可见光/H2O2体系中的协同敏化

doi:10.7503/cjcu20190588

摘要/Abstract

摘要：

分析了可见光/H₂O₂体系中产生协同敏化效应的原因. 通过分析苯酚红、甲基橙、天青Ⅰ及三者混合物的紫外-可见光谱发现, 三者混合后拓宽了在可见光区的响应范围, 提高了对可见光的利用率. 采用邻菲罗啉法、二苯基卡巴肼法和磷钼酸铵分光光度法分别测试了上述有色物在可见光/H₂O₂体系中产生光生电子e、单线态氧和超氧阴离子自由基的量, 结果表明, 三者混合物在可见光下超氧阴离子自由基的产量明显比单独有色物的高, 光生电子和单线态氧的产量相差不大, 说明超氧阴离子自由基产量的提高是产生协同敏化的主要原因. 测试结果还证实光生电子不能催化过氧化氢产生羟自由基.

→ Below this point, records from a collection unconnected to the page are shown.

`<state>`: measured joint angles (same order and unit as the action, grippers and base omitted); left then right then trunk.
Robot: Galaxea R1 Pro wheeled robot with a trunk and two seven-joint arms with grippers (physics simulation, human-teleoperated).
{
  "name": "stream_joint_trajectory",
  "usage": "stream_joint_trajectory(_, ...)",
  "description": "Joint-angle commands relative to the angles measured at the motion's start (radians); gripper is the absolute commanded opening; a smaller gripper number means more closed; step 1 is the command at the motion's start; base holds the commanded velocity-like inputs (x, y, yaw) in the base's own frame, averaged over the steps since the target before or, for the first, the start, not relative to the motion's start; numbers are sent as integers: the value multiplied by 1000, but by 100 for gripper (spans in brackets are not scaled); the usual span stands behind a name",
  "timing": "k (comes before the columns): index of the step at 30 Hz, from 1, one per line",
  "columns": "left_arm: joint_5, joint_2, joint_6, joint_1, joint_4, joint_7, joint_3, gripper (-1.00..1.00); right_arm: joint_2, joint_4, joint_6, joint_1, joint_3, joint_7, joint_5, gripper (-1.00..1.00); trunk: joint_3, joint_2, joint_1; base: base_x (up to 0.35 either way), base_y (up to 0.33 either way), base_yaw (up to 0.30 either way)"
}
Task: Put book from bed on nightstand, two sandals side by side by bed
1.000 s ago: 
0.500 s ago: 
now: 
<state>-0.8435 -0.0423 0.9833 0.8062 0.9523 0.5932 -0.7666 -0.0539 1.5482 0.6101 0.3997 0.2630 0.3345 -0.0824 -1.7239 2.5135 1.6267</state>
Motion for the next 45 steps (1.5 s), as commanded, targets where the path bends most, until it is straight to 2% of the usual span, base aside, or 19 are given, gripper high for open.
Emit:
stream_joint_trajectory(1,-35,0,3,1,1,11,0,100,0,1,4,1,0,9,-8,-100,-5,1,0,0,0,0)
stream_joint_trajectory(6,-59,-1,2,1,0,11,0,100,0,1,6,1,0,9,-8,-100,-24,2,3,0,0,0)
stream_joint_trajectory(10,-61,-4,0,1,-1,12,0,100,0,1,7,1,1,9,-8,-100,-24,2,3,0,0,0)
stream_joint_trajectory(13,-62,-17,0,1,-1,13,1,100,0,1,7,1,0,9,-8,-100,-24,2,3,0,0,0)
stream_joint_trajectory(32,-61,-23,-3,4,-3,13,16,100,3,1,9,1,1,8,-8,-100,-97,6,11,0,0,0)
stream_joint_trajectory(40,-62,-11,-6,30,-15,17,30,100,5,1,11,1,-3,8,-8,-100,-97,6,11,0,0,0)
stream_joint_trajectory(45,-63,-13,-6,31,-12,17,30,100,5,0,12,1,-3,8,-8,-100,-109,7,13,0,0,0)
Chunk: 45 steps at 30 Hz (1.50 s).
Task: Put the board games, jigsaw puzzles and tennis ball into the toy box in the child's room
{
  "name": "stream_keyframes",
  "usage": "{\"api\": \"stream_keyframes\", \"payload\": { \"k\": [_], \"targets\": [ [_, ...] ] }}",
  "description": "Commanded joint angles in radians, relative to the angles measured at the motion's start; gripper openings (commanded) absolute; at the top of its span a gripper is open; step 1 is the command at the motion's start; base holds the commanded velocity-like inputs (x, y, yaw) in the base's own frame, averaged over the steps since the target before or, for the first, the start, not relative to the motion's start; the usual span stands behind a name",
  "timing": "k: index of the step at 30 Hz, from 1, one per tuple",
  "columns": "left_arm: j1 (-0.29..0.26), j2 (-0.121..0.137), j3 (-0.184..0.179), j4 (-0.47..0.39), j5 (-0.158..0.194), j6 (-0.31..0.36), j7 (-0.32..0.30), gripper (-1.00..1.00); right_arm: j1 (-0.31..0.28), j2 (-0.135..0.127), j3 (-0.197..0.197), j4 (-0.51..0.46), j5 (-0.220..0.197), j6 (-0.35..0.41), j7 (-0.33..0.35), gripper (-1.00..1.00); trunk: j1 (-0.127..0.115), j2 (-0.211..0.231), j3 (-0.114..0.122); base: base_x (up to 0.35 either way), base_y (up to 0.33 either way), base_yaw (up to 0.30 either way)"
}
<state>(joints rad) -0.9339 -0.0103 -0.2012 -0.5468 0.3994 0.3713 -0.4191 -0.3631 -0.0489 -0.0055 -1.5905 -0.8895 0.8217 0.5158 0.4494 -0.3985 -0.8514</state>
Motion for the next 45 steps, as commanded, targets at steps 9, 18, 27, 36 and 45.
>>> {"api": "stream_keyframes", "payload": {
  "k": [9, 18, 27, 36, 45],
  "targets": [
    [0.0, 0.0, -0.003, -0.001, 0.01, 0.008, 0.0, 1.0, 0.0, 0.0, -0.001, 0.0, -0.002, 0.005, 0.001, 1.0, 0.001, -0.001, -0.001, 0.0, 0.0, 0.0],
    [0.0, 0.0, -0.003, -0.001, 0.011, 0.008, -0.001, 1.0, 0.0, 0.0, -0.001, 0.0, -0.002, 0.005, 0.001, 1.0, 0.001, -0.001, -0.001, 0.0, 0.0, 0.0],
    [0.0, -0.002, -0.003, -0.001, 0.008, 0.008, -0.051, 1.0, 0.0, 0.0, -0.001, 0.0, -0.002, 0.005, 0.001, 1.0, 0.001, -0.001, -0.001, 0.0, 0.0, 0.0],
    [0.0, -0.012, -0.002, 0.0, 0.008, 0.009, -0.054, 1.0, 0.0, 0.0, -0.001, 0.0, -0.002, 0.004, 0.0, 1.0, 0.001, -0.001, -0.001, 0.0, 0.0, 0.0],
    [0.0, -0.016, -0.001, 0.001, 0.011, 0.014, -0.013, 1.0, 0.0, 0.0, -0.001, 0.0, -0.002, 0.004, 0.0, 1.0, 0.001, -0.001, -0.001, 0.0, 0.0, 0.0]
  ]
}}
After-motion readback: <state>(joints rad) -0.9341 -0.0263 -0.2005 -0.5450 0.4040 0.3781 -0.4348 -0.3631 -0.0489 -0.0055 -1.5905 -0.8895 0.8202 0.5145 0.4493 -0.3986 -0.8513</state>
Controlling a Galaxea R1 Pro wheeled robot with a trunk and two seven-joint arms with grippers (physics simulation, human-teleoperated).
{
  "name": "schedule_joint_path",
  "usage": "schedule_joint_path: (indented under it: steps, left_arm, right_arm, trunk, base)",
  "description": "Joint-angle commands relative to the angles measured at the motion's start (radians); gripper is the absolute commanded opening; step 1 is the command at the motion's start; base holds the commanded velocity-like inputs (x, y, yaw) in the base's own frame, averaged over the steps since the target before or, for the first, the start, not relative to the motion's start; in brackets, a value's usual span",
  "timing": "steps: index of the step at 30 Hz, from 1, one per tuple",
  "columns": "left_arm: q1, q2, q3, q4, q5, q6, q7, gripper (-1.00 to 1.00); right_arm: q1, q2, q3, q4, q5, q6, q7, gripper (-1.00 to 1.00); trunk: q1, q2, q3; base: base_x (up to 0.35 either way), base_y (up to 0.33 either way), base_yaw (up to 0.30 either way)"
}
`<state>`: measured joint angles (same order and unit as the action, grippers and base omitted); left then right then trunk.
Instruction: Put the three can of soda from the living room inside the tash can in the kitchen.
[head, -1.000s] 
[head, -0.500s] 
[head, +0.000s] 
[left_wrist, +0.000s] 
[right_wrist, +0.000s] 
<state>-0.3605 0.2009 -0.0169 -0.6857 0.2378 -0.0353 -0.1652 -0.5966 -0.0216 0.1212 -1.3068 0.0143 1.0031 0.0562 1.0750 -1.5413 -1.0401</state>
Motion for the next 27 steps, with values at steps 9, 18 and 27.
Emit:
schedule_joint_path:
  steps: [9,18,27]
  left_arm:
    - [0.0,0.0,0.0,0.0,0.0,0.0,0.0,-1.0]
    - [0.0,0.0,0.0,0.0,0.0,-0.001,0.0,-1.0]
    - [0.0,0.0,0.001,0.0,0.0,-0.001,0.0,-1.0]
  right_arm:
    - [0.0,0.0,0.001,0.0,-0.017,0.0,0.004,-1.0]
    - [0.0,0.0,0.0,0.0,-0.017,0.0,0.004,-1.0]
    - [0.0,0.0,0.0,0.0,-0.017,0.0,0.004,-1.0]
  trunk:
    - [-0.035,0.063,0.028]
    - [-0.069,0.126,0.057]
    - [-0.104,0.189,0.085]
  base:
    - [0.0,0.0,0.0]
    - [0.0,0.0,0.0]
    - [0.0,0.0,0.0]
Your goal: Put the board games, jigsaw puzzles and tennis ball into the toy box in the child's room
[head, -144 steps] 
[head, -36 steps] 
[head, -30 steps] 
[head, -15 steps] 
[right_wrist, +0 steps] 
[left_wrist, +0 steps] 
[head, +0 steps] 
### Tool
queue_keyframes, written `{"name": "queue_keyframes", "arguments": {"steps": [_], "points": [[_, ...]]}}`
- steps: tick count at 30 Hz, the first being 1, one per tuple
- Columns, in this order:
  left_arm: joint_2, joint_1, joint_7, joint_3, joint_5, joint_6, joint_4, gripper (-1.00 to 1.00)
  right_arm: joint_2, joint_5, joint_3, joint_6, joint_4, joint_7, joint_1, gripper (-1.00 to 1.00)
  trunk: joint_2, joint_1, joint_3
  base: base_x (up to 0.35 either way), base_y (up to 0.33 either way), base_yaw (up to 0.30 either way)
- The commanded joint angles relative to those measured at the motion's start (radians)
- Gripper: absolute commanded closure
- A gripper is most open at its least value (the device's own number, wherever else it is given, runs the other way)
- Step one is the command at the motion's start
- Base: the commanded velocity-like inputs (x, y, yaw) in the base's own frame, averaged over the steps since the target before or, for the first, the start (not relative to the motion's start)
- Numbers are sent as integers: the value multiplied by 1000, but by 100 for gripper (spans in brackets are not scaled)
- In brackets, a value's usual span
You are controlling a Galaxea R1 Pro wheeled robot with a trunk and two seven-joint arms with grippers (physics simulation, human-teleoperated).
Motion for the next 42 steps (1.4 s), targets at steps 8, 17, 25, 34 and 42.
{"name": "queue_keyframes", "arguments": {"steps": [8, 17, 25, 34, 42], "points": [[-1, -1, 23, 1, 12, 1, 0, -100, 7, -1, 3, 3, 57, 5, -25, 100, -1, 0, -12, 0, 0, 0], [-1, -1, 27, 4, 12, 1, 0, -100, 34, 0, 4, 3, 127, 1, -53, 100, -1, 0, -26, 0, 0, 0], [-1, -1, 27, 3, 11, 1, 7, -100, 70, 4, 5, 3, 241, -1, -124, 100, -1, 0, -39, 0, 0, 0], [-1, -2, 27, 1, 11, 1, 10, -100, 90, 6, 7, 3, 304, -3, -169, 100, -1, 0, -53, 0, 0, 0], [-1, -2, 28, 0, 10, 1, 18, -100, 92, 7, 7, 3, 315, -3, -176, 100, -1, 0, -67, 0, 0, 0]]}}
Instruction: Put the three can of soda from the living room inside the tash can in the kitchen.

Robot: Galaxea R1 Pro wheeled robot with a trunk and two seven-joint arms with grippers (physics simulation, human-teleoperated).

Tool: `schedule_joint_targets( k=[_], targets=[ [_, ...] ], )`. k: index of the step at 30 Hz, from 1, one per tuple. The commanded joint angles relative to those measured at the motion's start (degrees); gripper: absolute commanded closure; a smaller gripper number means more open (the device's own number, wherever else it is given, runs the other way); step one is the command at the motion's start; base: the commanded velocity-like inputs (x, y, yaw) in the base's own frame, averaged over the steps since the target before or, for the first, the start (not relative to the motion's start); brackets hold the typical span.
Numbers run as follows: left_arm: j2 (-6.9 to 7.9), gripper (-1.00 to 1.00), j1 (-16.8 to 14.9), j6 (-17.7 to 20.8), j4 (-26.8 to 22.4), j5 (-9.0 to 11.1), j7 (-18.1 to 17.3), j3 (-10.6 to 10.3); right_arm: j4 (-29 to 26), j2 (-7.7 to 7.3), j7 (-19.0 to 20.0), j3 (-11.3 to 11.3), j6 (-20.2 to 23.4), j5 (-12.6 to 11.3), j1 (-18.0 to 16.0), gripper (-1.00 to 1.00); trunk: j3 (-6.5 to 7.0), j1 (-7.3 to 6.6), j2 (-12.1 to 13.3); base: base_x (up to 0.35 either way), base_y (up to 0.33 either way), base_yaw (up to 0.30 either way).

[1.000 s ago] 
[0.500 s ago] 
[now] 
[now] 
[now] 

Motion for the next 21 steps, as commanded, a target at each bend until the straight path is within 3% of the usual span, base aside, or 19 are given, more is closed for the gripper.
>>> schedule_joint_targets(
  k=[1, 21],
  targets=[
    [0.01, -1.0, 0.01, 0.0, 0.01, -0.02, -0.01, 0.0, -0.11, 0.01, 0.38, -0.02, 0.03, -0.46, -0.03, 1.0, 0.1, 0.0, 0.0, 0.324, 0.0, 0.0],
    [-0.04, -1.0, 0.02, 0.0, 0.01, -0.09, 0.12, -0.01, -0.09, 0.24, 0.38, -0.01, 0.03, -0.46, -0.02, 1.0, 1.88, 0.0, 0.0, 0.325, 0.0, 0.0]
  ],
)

关键词: 光生电子, 单线态氧, 超氧阴离子自由基, 协同敏化

Abstract:

The causes of co-sensitization in the visible light/H₂O₂ system was analyzed. Through the analysis of the UV-Vis spectra of the phenol red, methyl orange, azure I and the mixed solution which consisted of all the three solutions mentioned above, it was seen that the mixed solution broadened the response range in the visible light region so that the utilization rate of visible light was increased. The yields of photoinduced electron(hydrated electron), singlet oxygen and superoxide anion radical generated under visible light in these matters mentioned above were tested by 1, 10-phenanthroline method, 1, 5-diphenylcarbazide method and ammonium molybdophosphate spectrophotometry. The result showed that the yields of superoxide anion radical in the mixed solution was significantly higher than that of the single chromophoric dissolved organic matters, more-over, the yields of photoinduced electron and singlet oxygen were not much different in each solution. Hence the increase of superoxide anion radical production is the main reason for the co-sensitization. In addition, experimental results confirmed that photoinduced electron could not catalyze hydrogen peroxide to generate hydroxyl radical.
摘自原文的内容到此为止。